On Saturday I learned that my last day at work will be this Friday. The company ran out of money, and simply can’t afford my salary any more.
It was a great job. I was working on some really great stuff with some truly outstanding people. Suddenly it’s all stopping. It’s a very strange feeling.
I’m still processing what happened and coming to terms with this new situation. I have a lot of feelings about a lot of things. There are things to mourn, things I’m angry about, things I’m sad about, things I’m frustrated about, and then there are all the feelings I don’t quite have words for. I’ve been pretty calm about the whole thing, but I am a very calm person.
Honestly, I’m kind of looking forward to the possibilities and the adventure. Don’t get me wrong; if it was up to me, the company wouldn’t have run out of money, and I’d still be working there.
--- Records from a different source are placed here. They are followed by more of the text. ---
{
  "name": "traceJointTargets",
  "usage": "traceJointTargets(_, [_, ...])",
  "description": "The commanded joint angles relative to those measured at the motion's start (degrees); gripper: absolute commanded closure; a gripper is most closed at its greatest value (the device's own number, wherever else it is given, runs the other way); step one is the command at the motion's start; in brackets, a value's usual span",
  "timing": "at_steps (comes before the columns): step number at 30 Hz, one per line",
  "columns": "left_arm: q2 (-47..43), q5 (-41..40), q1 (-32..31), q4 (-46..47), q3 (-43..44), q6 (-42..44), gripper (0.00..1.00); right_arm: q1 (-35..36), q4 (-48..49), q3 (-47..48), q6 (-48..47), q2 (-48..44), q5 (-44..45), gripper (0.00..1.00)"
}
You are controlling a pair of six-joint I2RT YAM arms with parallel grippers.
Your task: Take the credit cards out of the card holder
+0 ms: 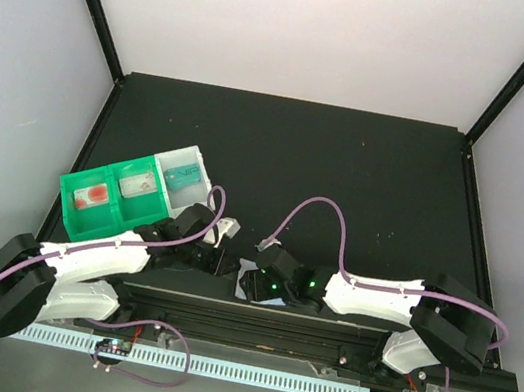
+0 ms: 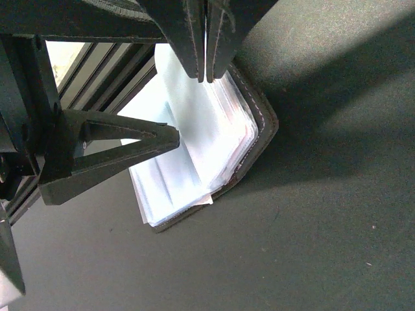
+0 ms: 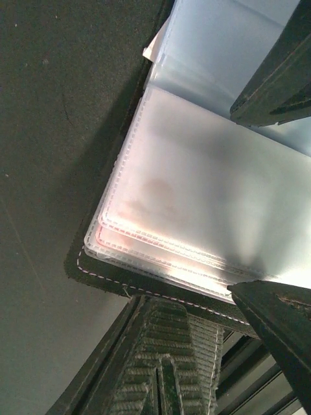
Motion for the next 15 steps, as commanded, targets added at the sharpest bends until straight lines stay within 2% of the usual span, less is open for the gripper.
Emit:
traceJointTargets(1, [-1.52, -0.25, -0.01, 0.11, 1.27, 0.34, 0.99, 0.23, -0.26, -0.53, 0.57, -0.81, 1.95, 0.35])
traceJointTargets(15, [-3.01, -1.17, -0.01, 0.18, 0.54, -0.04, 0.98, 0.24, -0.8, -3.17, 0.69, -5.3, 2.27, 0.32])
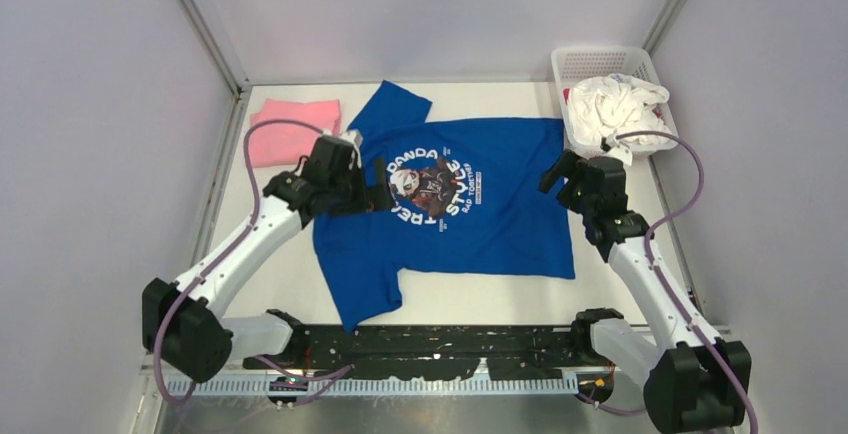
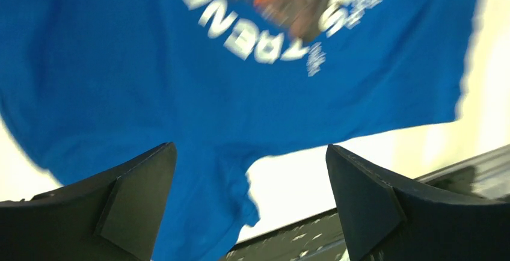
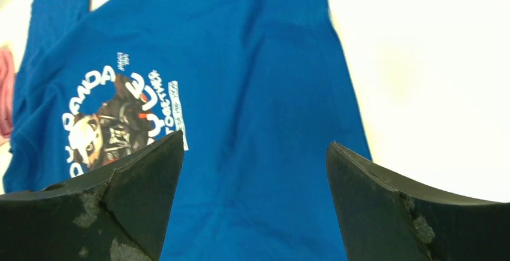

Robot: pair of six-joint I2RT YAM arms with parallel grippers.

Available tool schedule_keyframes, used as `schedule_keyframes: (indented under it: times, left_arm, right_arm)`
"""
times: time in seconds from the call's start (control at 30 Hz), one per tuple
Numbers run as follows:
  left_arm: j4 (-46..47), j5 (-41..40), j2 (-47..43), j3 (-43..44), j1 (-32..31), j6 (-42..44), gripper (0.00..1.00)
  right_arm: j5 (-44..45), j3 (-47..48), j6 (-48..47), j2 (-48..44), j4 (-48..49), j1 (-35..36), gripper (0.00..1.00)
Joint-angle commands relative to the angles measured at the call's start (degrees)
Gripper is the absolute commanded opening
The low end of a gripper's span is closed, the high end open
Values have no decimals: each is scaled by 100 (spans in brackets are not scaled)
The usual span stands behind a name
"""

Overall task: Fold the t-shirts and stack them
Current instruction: Flatten out the tshirt, then grab the side of the flattened tshirt closest away from the robot with both arms

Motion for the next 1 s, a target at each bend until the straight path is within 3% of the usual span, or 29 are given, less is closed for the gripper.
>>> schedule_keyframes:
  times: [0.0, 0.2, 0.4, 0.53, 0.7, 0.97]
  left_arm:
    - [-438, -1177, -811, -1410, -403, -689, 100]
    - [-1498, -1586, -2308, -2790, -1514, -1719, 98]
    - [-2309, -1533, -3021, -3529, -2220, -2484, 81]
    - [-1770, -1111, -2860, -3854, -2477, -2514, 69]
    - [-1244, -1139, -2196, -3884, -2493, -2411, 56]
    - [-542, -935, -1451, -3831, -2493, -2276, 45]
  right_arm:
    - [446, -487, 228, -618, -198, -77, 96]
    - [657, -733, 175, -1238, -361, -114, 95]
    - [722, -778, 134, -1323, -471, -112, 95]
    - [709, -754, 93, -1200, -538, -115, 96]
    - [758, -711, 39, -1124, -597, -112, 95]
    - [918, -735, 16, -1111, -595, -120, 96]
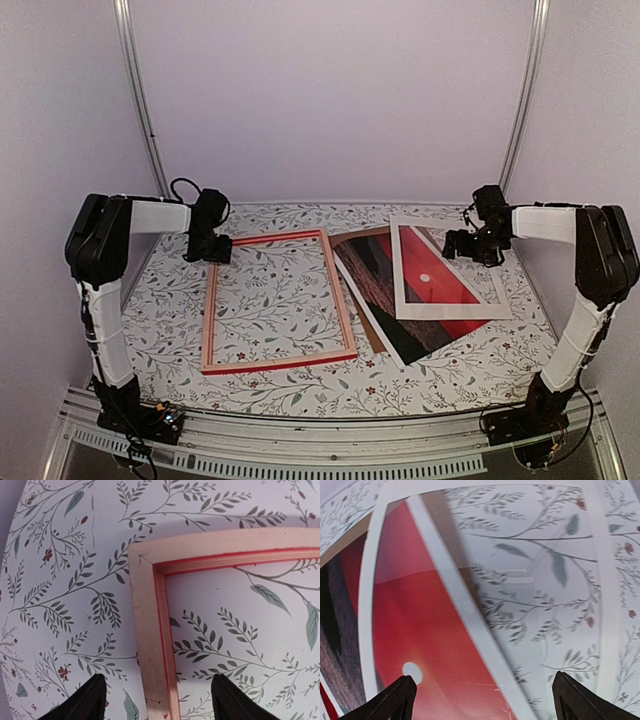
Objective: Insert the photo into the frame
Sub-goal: Rotate the frame body at the center of the board, then move the glass panel to the mat board.
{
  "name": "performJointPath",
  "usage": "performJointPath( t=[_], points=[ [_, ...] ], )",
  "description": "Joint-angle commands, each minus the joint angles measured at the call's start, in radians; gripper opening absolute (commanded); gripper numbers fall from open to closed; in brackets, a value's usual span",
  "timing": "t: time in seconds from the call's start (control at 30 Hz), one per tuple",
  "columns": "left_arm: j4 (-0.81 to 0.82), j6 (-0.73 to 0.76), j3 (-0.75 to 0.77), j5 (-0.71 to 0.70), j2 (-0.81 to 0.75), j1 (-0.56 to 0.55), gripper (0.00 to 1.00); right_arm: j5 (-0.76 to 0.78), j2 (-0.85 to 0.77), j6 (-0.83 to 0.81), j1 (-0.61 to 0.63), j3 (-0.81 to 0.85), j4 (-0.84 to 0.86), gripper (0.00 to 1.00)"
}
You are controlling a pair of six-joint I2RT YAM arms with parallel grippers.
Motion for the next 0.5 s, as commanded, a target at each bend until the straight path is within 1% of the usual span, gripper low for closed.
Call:
performJointPath(
  t=[0.0, 0.03, 0.07, 0.17, 0.3, 0.4, 0.47],
  points=[
    [-0.010, -0.023, 0.001, -0.059, -0.103, -0.004, 0.81, 0.035, 0.012, 0.005, -0.124, 0.040, -0.022, 0.99],
    [-0.010, -0.026, -0.001, -0.059, -0.119, -0.003, 0.85, 0.035, 0.019, 0.004, -0.151, 0.046, -0.024, 0.99],
    [-0.009, -0.030, -0.003, -0.057, -0.134, -0.005, 0.88, 0.001, 0.026, 0.005, -0.182, 0.051, -0.025, 0.99],
    [-0.005, -0.036, -0.008, -0.036, -0.185, -0.014, 0.94, -0.035, 0.061, 0.007, -0.264, 0.063, -0.024, 0.99],
    [0.025, -0.042, -0.024, 0.055, -0.251, -0.039, 0.98, -0.068, 0.108, 0.010, -0.330, 0.075, -0.023, 0.99],
    [0.050, -0.057, -0.033, 0.153, -0.277, -0.066, 0.98, -0.079, 0.139, 0.005, -0.358, 0.076, -0.021, 0.99],
    [0.060, -0.065, -0.033, 0.193, -0.285, -0.092, 0.98, -0.098, 0.156, 0.001, -0.374, 0.073, -0.019, 0.99]
  ],
)
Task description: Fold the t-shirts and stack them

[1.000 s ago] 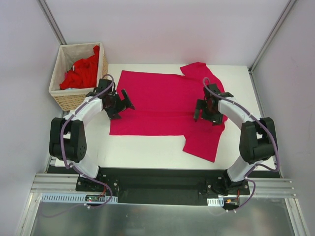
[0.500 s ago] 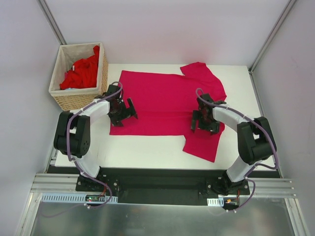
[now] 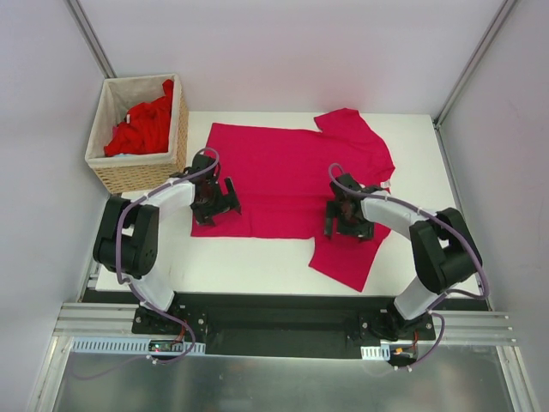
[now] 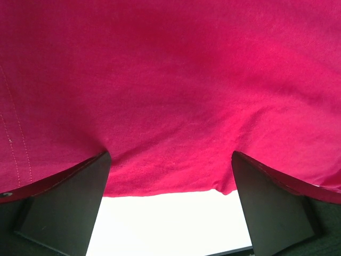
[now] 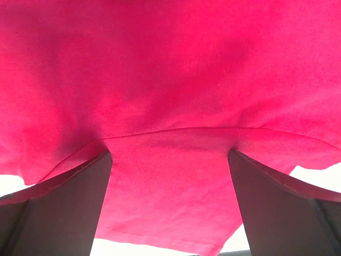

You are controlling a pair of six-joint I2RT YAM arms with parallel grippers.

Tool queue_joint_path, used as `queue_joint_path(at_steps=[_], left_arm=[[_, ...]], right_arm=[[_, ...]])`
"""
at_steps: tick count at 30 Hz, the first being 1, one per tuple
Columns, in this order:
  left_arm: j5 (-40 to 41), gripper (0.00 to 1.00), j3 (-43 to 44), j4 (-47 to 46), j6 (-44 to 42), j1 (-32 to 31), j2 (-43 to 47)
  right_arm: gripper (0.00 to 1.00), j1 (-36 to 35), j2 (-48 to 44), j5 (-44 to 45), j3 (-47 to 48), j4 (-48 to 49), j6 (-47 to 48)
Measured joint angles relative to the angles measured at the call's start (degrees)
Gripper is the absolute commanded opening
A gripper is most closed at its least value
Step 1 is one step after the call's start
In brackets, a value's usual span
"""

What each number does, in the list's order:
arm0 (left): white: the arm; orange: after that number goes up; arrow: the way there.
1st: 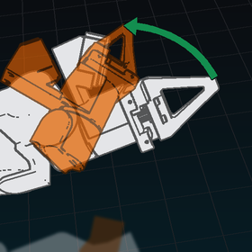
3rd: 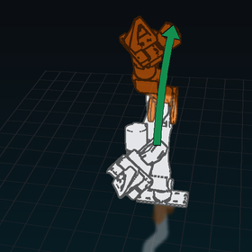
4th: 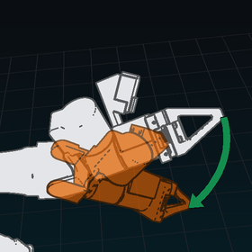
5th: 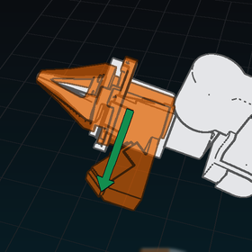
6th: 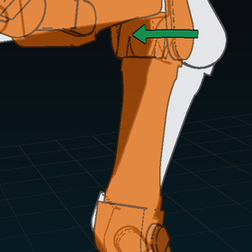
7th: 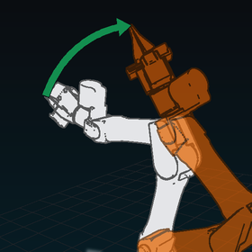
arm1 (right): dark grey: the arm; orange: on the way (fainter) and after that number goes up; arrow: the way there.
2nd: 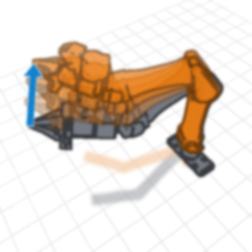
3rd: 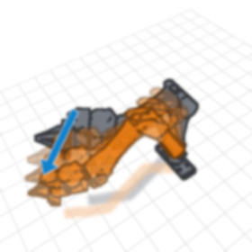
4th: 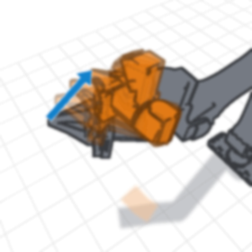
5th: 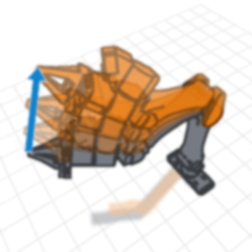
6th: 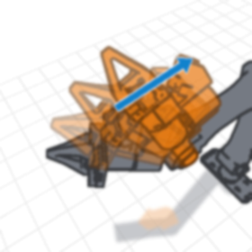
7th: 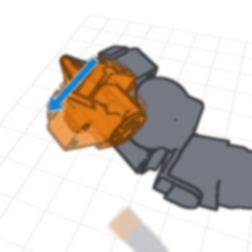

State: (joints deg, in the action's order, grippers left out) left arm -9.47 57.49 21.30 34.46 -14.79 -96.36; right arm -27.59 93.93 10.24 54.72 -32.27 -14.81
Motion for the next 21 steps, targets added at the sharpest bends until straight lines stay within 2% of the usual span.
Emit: queue_joint_path(at_steps=[9,14,17,21], left_arm=[[0.8,0.99,-3.7,-0.9,0.0,-1.3,3.6],[1.0,0.99,-4.6,1.4,0.0,-1.4,5.6],[1.3,0.99,-2.6,3.9,-0.2,-1.4,6.4],[2.3,0.99,6.0,6.7,-0.9,-1.4,6.4]], right_arm=[[0.96,-3.8,-3.0,1.9,-3.0,0.6,-2.8],[0.96,-4.6,-4.3,4.8,-3.4,-2.5,-3.1],[0.96,-4.3,-4.4,7.7,0.3,-7.7,-2.7],[0.96,-3.1,-4.3,11.3,12.6,-11.0,-1.0]])
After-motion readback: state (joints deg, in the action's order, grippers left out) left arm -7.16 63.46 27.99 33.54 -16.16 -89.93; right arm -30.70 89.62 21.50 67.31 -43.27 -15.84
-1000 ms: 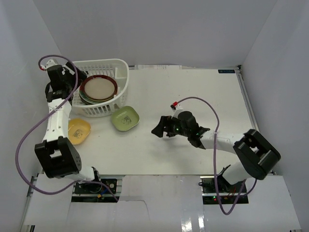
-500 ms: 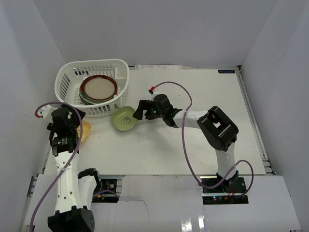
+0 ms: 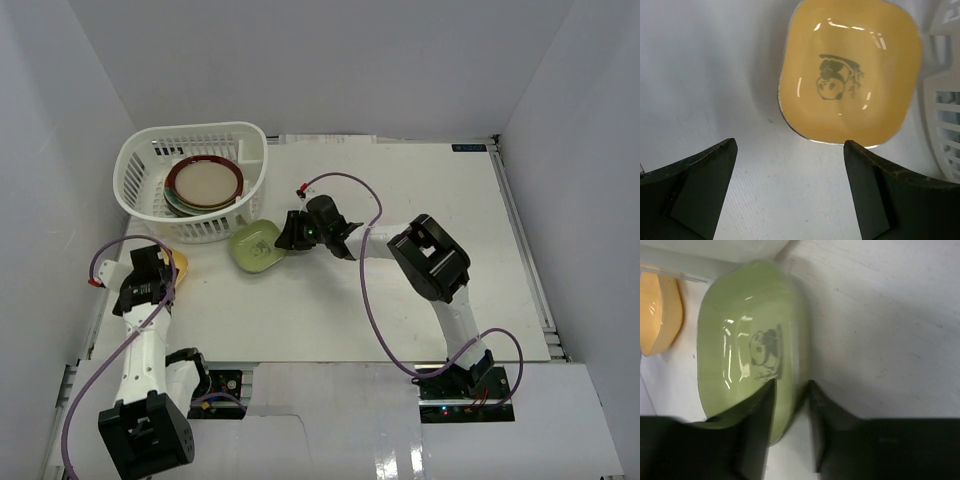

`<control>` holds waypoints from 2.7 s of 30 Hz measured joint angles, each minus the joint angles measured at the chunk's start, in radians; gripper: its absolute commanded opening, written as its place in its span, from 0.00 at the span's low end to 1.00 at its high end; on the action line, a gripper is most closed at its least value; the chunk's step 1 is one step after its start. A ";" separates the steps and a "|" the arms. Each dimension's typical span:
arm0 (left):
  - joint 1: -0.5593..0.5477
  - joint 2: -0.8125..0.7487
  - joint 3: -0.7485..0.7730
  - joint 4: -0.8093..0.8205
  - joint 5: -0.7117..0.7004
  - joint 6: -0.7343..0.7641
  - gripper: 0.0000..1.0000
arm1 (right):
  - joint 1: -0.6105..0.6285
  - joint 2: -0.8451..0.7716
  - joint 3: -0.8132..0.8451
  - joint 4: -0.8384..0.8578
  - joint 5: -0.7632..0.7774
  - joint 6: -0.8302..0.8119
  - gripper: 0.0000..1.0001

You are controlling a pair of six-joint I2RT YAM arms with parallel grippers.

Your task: Place the plates into the plastic bin on the countertop

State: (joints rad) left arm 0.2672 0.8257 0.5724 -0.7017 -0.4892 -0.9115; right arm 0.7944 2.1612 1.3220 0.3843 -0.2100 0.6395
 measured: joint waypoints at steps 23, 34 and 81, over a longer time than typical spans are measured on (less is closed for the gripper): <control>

I’m giving myself a few days to wrap my head around all of it. I need to examine the situation, learn whatever lessons this experience has to teach me, feel the feelings, and move on. This stuff needs to be worked out at some point; best to do it now. I’m going to need a clear head to figure out what’s next.
I don’t have much of a plan yet, but I know this: I need to take as much control of my own destiny as possible. I’ve been in too many situations where my life has been forced down a different path because of factors outside my control. I know that there will always be factors outside my control, of course, but I need to reduce them to an absolute minimum.
I need to be my own boss. I need to run my own company, generate my own revenue, and have that revenue come from as many tiny sources as possible. I’m not quite sure what that looks like yet, but I’m pretty sure it’s going to be some mix of teaching, services, and apps (with maybe some products thrown in here and there).
Losing my job wasn’t up to me, but what’s next is up to me. This is a chance to shape my future and build a better life.
Who knows, I might even start blogging again.